Last week, after finally resolving board conflicts with founder Travis Kalanick, Khosrowshahi admitted the company had, under Kalanick, covered up a massive data breach and paid off the intruders without reporting the event to law enforcement or regulators. Having swept its juvenile behavior under the rug, Uber will be dealing with these malignant hairballs for years to come. How long will the company hand competitive advantages, brand confidence-building opportunities, and market share to its competitors? Forever, because it established a huge early advantage over competitors that, like Microsoft’s PC market share, is permanent and of dubious value — because it distracted Microsoft from new markets for more than a decade while Apple and Google sopped up the mobile market like gravy.
Uber’s view of local transportation markets was an incredible asset, but the insights generated by Lyft, Didi Chuxing in China, Ola in India and Grab in Southeast Asia, now rival those of Uber. This has given Lyft, in particular, an opening in the U.S. to move into enterprise services. For example, Lyft signed an agreement with corporate travel giant Carlson Wagonlit this week, giving it convenient expense management for enterprise travelers. Volkswagen today announced a Chinese on-demand transportation service (cars on demand) that mimics Cadillac, Audi, and other carmaker services that promise to change the auto purchase process over the next decade. Meanwhile, companies, such as Stratim, formerly Zirx, and others, such as Ford and GM, are jockeying for part of the on-demand automobile management market, hoping to carve out a share of transaction revenue to pay for vehicle cleaning, maintenance, and, ultimately, customer relationships with car users.

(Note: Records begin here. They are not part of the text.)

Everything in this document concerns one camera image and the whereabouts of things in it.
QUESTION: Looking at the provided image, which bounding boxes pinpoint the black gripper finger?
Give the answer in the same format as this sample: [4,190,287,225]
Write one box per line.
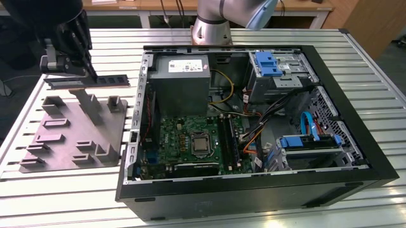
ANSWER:
[63,55,89,77]
[71,9,99,84]

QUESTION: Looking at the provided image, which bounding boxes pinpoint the black RAM slot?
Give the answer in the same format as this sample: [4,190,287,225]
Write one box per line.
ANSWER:
[218,114,234,169]

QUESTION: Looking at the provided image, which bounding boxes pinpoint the black office chair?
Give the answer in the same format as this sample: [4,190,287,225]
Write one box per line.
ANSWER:
[0,15,41,71]

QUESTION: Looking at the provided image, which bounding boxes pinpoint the grey plastic parts rack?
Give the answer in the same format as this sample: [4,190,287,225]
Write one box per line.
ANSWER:
[17,88,129,174]

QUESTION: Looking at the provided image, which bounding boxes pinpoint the grey power supply unit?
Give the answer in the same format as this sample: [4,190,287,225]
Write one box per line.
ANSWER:
[148,55,212,117]

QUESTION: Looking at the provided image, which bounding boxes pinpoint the green motherboard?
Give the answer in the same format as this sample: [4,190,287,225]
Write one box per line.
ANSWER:
[139,114,254,180]

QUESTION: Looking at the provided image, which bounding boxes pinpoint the silver CPU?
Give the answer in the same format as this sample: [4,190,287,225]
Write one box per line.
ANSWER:
[191,137,210,152]

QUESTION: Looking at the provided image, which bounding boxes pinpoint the CPU socket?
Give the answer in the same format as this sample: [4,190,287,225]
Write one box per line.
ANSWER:
[190,131,214,159]

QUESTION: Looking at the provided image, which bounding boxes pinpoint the black graphics card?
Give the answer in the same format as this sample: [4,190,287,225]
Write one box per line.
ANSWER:
[172,162,219,178]

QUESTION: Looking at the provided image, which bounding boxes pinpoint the blue plastic drive carrier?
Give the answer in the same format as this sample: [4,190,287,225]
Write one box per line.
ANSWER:
[255,51,283,77]

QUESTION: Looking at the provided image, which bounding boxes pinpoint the silver drive bay cage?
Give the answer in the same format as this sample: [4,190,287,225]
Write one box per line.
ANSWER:
[247,51,319,103]

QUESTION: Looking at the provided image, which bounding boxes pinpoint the black open PC case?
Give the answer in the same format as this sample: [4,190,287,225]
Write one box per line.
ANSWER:
[113,44,399,222]

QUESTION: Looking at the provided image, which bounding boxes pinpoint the hard disk in blue carrier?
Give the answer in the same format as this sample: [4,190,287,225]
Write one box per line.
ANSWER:
[279,134,342,149]

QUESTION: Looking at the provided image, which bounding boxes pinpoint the silver disk bay cage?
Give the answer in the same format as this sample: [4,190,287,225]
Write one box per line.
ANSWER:
[263,142,350,171]

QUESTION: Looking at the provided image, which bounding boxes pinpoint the brown wooden cabinet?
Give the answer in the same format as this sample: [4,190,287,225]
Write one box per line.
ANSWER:
[343,0,406,60]

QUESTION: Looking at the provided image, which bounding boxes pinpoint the grey wrist camera block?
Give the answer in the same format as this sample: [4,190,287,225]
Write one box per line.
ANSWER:
[39,38,69,74]

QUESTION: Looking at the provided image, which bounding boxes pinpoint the yellow wire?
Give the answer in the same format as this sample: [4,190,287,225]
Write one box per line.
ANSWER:
[211,68,235,104]

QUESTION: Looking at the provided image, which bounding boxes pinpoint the orange wires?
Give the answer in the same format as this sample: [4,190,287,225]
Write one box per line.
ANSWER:
[242,125,264,155]

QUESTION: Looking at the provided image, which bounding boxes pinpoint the black cable bundle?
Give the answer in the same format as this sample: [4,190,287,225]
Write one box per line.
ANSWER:
[240,85,315,141]

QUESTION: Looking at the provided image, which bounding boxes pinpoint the wooden desk white frame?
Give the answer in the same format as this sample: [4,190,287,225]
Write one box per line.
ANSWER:
[81,0,335,29]

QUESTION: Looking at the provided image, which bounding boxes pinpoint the blue flat data wire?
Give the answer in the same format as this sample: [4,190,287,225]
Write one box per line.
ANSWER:
[299,111,320,142]

From AutoNews: Even EY is working on a software management platform, called Tesseract, to connect fleet operators, service providers and passengers. The firm is working with automotive partners to develop a system that can manage payments among all parties in a mobility service, from the car’s manufacturer to the rider — another aspect of ride-hailing services Schondorf says consumers will expect to be quick, easy and trustworthy.
This is a business Uber should own, but seems prepared to cede, along with the revenue, to competitors Not Currently Struggling With Brand Reputation. If Uber’s primary role will be the acquisition of vehicle fleets, such as its $1B Volvo deal last week and $10B Mercedes deal in March 2016, the company is taking on inventory risk that voids its earlier scale-free growth strategy: Drivers paid for vehicles until now, and Uber’s customer interface will need to be transformed from the face of the driver (and their vehicle) into a remote service business represented by the Uber app. This will be Uber’s biggest pivot, yet. The bad weeks must end for the strategy to pay off.